As part of the “Best Practices in Global Business Education” webinar series hosted by UNC’s Center for International Business Education and Research (CIBER), Professor Nicholas Didow and Dr. Jay Swaminathan, faculty director for CIBER, presented a country briefing on India along with five UNC Kenan-Flagler undergraduate students. The hour-long webinar featured an overview of India’s history, politics, culture and markets, and provided suggestions for successful entry into India’s business landscape aimed at those who have little to no market experience in the country.
Home to one of the oldest civilizations, India’s history has been shaped by Britain’s colonial rule and its ongoing conflict with Pakistan, which has resulted in three wars since India gained its independence in 1947. Although one of the BRIC (Brazil, Russia, India and China) countries and one of the world’s fastest growing emerging markets, India still bears remnants of Britain’s legacy when it comes to business.

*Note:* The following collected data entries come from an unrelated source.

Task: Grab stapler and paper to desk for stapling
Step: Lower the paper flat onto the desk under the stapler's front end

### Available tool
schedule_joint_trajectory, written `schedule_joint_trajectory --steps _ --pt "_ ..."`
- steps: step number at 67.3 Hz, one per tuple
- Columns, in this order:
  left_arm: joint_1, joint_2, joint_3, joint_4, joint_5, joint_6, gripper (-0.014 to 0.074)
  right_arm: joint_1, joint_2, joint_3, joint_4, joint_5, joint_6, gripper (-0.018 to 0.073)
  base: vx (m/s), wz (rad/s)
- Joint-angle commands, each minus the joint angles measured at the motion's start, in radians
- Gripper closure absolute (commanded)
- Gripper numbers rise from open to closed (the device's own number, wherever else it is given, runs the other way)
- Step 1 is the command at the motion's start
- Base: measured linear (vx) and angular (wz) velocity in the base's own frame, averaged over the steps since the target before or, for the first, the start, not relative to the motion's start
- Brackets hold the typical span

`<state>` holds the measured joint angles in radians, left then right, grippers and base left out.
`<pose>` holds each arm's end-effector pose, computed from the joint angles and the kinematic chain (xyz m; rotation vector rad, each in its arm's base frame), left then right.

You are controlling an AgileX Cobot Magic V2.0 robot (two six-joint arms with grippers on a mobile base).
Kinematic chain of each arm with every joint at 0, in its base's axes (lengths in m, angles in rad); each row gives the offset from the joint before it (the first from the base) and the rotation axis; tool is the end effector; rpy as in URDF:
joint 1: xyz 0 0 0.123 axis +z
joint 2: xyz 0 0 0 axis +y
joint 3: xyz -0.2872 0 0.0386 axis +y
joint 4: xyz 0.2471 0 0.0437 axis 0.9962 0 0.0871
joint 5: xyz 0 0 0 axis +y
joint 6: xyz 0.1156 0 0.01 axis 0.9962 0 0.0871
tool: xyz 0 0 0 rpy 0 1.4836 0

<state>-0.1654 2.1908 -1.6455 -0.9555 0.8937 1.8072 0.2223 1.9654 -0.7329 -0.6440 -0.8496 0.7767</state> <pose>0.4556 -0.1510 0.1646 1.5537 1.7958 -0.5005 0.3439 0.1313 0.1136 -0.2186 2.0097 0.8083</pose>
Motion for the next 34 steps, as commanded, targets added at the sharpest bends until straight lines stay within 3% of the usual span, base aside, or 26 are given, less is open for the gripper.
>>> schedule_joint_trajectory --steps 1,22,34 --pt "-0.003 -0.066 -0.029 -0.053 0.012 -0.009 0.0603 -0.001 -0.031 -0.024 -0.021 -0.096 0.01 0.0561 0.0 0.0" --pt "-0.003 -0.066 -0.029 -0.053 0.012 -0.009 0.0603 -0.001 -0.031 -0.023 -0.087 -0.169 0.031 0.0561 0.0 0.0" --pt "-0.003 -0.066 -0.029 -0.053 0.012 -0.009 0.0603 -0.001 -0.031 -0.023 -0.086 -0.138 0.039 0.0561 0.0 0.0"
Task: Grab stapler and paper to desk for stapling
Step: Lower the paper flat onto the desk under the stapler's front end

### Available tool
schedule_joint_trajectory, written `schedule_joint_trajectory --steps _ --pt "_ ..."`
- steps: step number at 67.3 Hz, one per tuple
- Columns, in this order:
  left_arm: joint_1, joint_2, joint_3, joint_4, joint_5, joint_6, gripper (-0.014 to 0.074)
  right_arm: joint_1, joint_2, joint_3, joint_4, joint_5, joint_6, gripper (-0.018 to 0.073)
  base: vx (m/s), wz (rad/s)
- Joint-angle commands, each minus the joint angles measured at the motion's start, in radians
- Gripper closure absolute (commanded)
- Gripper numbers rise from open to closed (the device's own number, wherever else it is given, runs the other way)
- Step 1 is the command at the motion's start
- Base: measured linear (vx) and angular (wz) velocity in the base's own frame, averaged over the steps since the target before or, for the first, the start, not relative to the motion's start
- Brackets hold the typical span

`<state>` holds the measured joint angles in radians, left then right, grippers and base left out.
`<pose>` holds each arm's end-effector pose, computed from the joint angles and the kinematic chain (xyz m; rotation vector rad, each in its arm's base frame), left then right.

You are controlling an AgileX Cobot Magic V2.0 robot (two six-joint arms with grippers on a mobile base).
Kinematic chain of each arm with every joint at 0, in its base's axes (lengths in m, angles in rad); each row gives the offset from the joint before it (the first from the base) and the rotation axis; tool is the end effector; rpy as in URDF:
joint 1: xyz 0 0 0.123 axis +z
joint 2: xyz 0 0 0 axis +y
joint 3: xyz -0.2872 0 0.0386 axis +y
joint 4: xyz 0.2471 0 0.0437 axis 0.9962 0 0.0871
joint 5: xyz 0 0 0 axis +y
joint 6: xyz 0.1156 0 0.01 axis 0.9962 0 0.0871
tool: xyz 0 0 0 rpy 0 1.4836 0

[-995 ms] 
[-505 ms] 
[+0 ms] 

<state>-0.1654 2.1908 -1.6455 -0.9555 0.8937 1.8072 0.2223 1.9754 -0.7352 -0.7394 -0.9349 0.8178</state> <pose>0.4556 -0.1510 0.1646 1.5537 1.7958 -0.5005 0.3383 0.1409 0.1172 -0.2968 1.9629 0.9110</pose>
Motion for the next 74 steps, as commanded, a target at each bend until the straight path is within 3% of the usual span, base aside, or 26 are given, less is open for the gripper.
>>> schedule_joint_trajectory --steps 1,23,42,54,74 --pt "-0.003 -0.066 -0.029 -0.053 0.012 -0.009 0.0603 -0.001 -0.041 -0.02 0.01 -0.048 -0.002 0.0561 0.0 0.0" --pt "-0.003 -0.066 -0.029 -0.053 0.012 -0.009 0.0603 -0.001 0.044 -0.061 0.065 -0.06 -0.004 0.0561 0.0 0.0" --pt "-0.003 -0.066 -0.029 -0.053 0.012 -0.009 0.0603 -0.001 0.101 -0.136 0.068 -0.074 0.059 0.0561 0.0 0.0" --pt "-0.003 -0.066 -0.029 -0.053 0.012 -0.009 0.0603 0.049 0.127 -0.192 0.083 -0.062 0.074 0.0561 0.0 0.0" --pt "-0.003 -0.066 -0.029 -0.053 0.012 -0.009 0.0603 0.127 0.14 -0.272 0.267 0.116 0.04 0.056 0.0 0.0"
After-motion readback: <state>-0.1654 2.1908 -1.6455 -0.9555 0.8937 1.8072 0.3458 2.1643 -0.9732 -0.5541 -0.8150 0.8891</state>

With a political system similar to that found in Britain, India’s parliament is divided into an upper and lower house with the lower house holding control over monetary decisions so that the Indian people have a greater say in the nation’s financial future. However, politics in India are much more corrupt than in Europe, with much bureaucratic red tape and assassinations not uncommon. Additionally, India is the second most populous country in the world, and it is predicted that the country will be home to more than 1.5 billion people by the year 2030.
Religion plays a key role in not only the personal lives of many Indians, but it also has an impact on the country’s business values. More than 80 percent of the country is Hindu, with significantly smaller populations of Christians, Muslims, and Buddhists. When it comes to the meaning of work, Hindus believe that work is a divine duty, and do not correlate reward to work in any way. This perspective results in much greater risk taking in the realm of business, because Hindus believe that any outcome is dependent on destiny or God’s will. Furthermore, although the majority of Indians speak Hindi, all business in India is conducted in English.
Contributing to India’s recent success as an emerging world market is the diversity of its industries, with a strong presence in everything from village farming agriculture to information technology services. Agriculture occupies more than half of the nation’s workforce with the service sector represents more than half of the country’s economic output. Combined with the highly skilled and cheap labor provided by the work force, many of India’s industries are poised for foreign investment.
Three key market areas the presenters identified as open to opportunity were the automobile, retail and beer industries. In addition, outsourcing has become a major area of growth for India as the workforce has made the transition from simple task outsourcing like telemarketing and IT help to knowledge process outsourcing of more advanced tasks like accounting and legal advising.
However, even with such recent success, the business landscape in India still faces a number of challenges. Almost 30 percent of the country’s population falls below the poverty line, unemployment rates are near 10 percent and there is significant inequality in terms of literacy rates for men and women. Yet perhaps the greatest obstacle to efficient market growth in India is the nation’s lack of infrastructure.
With a poor road system that makes it difficult to get products to the market in time, almost 20 percent of produce is lost to poor storage facilities in the agriculture sector alone. The comprehensive rail system, a remnant of the British colonization, remains congested and in desperate need of repairs, and although India boasts 13 major ports, most water traffic is inefficiently routed through the Mumbai port, making transportation costs significantly higher than in other world markets.
Given these conditions and factors that have a critical impact on India’s industries, the presenters offer several suggestions for individuals considering entry into the country’s markets. When entering a meeting with Indian business people, proper etiquette dictates that the senior-most employees are greeted first, either with a handshake or Namaste. As Indians value trust above all else in business, building strong relationships with business partners is key to success. The presenters argue that a joint venture with Indian business partners offers the best market entry strategy.
Dr. Swaminathan closed the webinar session with the argument that although the country’s economy has slowed down a bit in the last couple of years, the dollar can go a long way in India. “Among the BRIC countries, India has the youngest population and they have a ‘can do’ attitude,” he says. “They have the aspirations for the next biggest innovations.”